There are two methods,
1) Cheat and simply ./bin/hex < stage1/stage1_assembler-0.hex0 > roms/stage1_assembler-0
From this point on I will assume you are going to take the easy route and simply load the source code using some mechanism you trust or are using SET to manually duplicate the entries of the code files used in each of the proceeding steps.
Now that it is easy(ish) to create text files and we have a really stupid hex assembler, we probably don't want to manually calculate offsets and jumps any more.
So we are going to limit ourselves to single character labels and pointers (:a and @a respectively) which should be enough to make the next step reasonable.
Now that we have labels and pointers, I want the ability to have labels like :main_function and :stack_start and be able to reference the absolute address of things in my code like $stack_start and complex objects that have 32bit pointers like &foo_bar.
Hopefully 64 char labels is enough (if not, simply add more NOPs at the end and fix the 2 table address references [Which will alter the checksum accordingly])

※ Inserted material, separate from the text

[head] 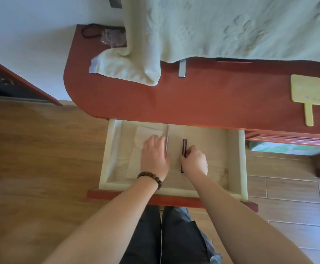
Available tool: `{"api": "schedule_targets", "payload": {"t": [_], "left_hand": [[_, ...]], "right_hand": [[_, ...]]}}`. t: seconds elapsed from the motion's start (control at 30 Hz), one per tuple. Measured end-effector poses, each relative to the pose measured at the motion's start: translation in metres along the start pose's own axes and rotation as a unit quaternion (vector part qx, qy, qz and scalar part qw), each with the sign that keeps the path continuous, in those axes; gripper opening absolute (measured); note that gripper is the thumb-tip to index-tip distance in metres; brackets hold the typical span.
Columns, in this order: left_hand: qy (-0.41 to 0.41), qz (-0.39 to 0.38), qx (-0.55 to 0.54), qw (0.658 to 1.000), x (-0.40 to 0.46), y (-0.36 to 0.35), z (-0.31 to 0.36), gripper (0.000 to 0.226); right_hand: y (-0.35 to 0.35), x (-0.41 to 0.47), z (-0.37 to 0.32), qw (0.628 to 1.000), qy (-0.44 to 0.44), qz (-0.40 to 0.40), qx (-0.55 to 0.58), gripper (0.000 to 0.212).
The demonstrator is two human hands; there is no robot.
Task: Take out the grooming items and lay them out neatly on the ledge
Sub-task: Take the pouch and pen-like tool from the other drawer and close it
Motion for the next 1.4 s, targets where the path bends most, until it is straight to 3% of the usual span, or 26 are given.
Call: {"api": "schedule_targets", "payload": {"t": [0.17,0.33,0.6,0.73,0.97,1.23,1.4], "left_hand": [[0.034,-0.046,0.019,0.998,0.007,-0.031,0.013,0.036],[0.039,-0.029,0.069,0.996,0.020,-0.043,0.015,0.033],[0.100,-0.077,0.000,0.992,0.026,-0.050,0.010,0.025],[0.133,-0.146,-0.085,0.976,0.017,-0.049,0.002,0.019],[0.064,-0.219,-0.211,0.951,-0.015,-0.009,0.006,0.019],[-0.024,-0.164,-0.302,0.939,0.003,0.056,0.107,0.021],[-0.045,-0.128,-0.267,0.954,0.035,0.054,0.183,0.023]], "right_hand": [[0.005,0.001,0.000,1.000,0.005,0.025,0.015,0.020],[0.009,0.004,0.007,0.999,0.003,0.040,0.031,0.023],[0.019,-0.001,0.011,0.997,0.005,0.059,0.050,0.020],[0.030,-0.012,0.005,0.995,0.022,0.074,0.070,0.018],[0.069,-0.054,-0.010,0.984,0.038,0.126,0.120,0.011],[0.162,-0.055,-0.015,0.960,0.055,0.219,0.166,0.010],[0.233,-0.007,-0.002,0.955,0.075,0.246,0.148,0.010]]}}
Point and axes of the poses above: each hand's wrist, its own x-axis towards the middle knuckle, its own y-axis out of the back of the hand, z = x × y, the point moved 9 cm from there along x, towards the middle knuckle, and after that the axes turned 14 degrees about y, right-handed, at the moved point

I don't know about you but at this point, I don't wanna convert another instruction into HEX by hand, so to save myself the pain we are going to write the most often ignored but important development in computer programming. The LINE MACRO ASSEMBLER.
At 1792 bytes large and 448 hand converted instructions, this program will allow us to write proper assembly code provided we prefix our assembly code with a definitions file (Which by the way is High_level_prototypes/defs for our VM)
Now with our new line macro assembler, which with our definition file High_level_prototypes/defs means we can write straight assembly from here on out.
And now you have the ability to simply feed tape_01 with tapes in any order you desire and the combination of all those tapes will be in tape_02.
This also of course could be used for tape duplication if you are noticing wear on any of your tapes.
* Step 6a Build us a Lisp
If you are anything like me, you'll probably spend some time trying to find the easiest to implement High level programming language for your step after assembly.
The One thing that you'll find is that actually, Lisp is probably the easiest langauge to implement after you have a working assembler.
Since forth fans kept telling me Forth is easier to implement than lisp, I also implemented a Forth but it certainly took far longer to get the bugs out.
You'll note that this forth is only 4372 bytes large (almost half the size of the lisp) but you'll also note that it is also in a much more primitive state.
Having done all of the above; I must say if I had to start with this forth or the hex monitor, I would always choose the forth but I wouldn't dare dream of trying to jump straight to forth from Hex.
If you want to bootstrap anything, NEVER EVER EVER START WITH FORTH. Get yourself a good assembler first and you might find writing a garbage collected lisp or a C compiler is actually much easier.
Since I got tired of people saying you can't write a C compiler in assembly, I did exactly that and as you can see it was completed relatively quickly.
You'll note that the C compiler is 16370 bytes large, making it larger than the Lisp and FORTH put together but not much harder to implement than the lisp.
Having done all of the above; I must say one needs a really solid assembler and a minimal disassembler to effectively bootstrap a C compiler (alteast until you get the point that the tokenizer is working).
roms/cc_x86 should with the sha256sum of 12bb96de936fff18b27c2382ddcee2db6afb6a94b9f4c6e9e9b3d1d0d0d3b0ed
Our C compiler will read any code in tape_01 and output the compiled output to tape_02.
The compiled output is macro assembly (allowing for easy inspection) which then must go through the appropriate macro assembler and hex2 steps to become a working binary.
Should you wish to port the C compiler to a different target, one need only update the strings and a few minor places in the code; looking at M2-Planet's multi-arch support will cover all of those questions quickly.